Okay, now I guess I'm taking things personally because I'm the one reading the responses.

I mean, we have our issues but I don't want to sound ungrateful or be *****y either. I think I got pretty lucky. It's not like he's a psycho or hitting up strip clubs everyday or blows our money. He doesn't do drugs, drink or smoke. 

I agree he has issues and not just in the respect some of you think, I've just been afraid to be open about them on here. I'm I'd get more criticism on why I've stayed rather than compassionate help. And because I'm not " married " I feel like some people would just be quick to tell me to just leave. I do know that people would think about the kids though and I know some people here believe trying to fix a relationship/marriage at all costs before leaving. I'm just sensitive and kind of avoid the issues for now because we've been doing well so far. 
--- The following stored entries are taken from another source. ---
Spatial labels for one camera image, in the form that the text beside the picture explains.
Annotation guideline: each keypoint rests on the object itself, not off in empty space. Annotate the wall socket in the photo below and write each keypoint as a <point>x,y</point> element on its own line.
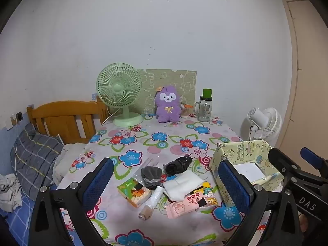
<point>18,116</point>

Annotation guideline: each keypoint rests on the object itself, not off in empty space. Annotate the light pink wipes pack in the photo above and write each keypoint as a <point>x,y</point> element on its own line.
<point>176,208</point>

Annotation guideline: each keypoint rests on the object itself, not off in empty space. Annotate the white standing fan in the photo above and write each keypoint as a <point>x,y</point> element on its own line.
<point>269,123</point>

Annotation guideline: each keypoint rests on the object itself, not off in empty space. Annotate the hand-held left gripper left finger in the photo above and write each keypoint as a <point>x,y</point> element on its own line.
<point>102,182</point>

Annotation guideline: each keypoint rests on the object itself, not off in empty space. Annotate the patterned fabric storage box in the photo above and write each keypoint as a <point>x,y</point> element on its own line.
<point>225,153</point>

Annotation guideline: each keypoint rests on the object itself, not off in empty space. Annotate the green desk fan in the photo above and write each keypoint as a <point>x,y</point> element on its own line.
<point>117,87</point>

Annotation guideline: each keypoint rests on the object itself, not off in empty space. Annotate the white bedding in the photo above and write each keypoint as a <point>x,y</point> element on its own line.
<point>69,158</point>

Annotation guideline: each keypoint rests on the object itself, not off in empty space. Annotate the blue bed sheet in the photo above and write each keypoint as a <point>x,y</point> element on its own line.
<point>15,223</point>

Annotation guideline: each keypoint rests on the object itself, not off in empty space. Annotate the yellow cartoon pack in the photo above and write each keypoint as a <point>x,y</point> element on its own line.
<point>208,191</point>

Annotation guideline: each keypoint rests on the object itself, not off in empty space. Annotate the crumpled white cloth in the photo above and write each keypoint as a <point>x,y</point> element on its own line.
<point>9,192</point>

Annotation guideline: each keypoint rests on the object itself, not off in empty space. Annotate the floral tablecloth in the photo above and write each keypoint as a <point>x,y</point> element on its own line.
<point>158,138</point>

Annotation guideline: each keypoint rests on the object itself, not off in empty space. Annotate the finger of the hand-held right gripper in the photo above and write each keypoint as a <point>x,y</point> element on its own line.
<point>279,158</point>
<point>311,156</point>

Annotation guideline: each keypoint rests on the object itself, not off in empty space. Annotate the beige door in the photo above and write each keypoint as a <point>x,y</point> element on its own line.
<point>307,69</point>

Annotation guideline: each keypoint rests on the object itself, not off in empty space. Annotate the clear plastic packet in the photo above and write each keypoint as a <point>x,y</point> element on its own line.
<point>151,162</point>

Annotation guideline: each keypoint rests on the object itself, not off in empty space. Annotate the wooden bed headboard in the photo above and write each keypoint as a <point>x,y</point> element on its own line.
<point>64,115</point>

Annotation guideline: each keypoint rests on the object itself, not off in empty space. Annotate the green patterned board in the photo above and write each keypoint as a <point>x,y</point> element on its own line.
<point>176,79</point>

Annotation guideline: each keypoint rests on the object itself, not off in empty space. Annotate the glass mug jar green lid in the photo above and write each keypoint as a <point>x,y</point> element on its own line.
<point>204,110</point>

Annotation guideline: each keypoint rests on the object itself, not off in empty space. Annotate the white cloth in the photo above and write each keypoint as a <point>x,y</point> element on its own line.
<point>182,185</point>
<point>9,192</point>

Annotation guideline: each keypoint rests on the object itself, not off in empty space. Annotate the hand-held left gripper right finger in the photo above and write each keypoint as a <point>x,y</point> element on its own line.
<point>234,184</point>

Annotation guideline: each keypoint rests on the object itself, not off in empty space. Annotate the grey plaid pillow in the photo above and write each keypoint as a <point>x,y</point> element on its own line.
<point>33,156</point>

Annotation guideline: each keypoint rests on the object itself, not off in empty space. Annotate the black plastic bag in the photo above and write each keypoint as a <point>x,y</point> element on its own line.
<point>176,165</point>

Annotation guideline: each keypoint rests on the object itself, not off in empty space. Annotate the cotton swab jar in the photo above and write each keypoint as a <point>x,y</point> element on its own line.
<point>185,111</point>

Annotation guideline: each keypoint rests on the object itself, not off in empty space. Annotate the beige rolled sock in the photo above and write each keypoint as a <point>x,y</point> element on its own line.
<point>145,213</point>

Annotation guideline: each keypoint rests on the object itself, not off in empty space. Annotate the pink pack with red circles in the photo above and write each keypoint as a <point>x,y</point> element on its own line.
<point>192,198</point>

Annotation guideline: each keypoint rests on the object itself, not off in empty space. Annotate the purple plush toy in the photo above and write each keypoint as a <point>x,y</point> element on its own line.
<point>167,107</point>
You can tell one of the issues we have is a lack of sex and that briefly touched on in this thread.


----------



## knobcreek

My wife was a virgin when we started dating and later married, she took it very seriously and then she hit an age (21) where she just went nuts and was f*&#ing two of her co-workers, out every night, then separated and still partying and I assume sleeping around, I wasn't in her business at that point.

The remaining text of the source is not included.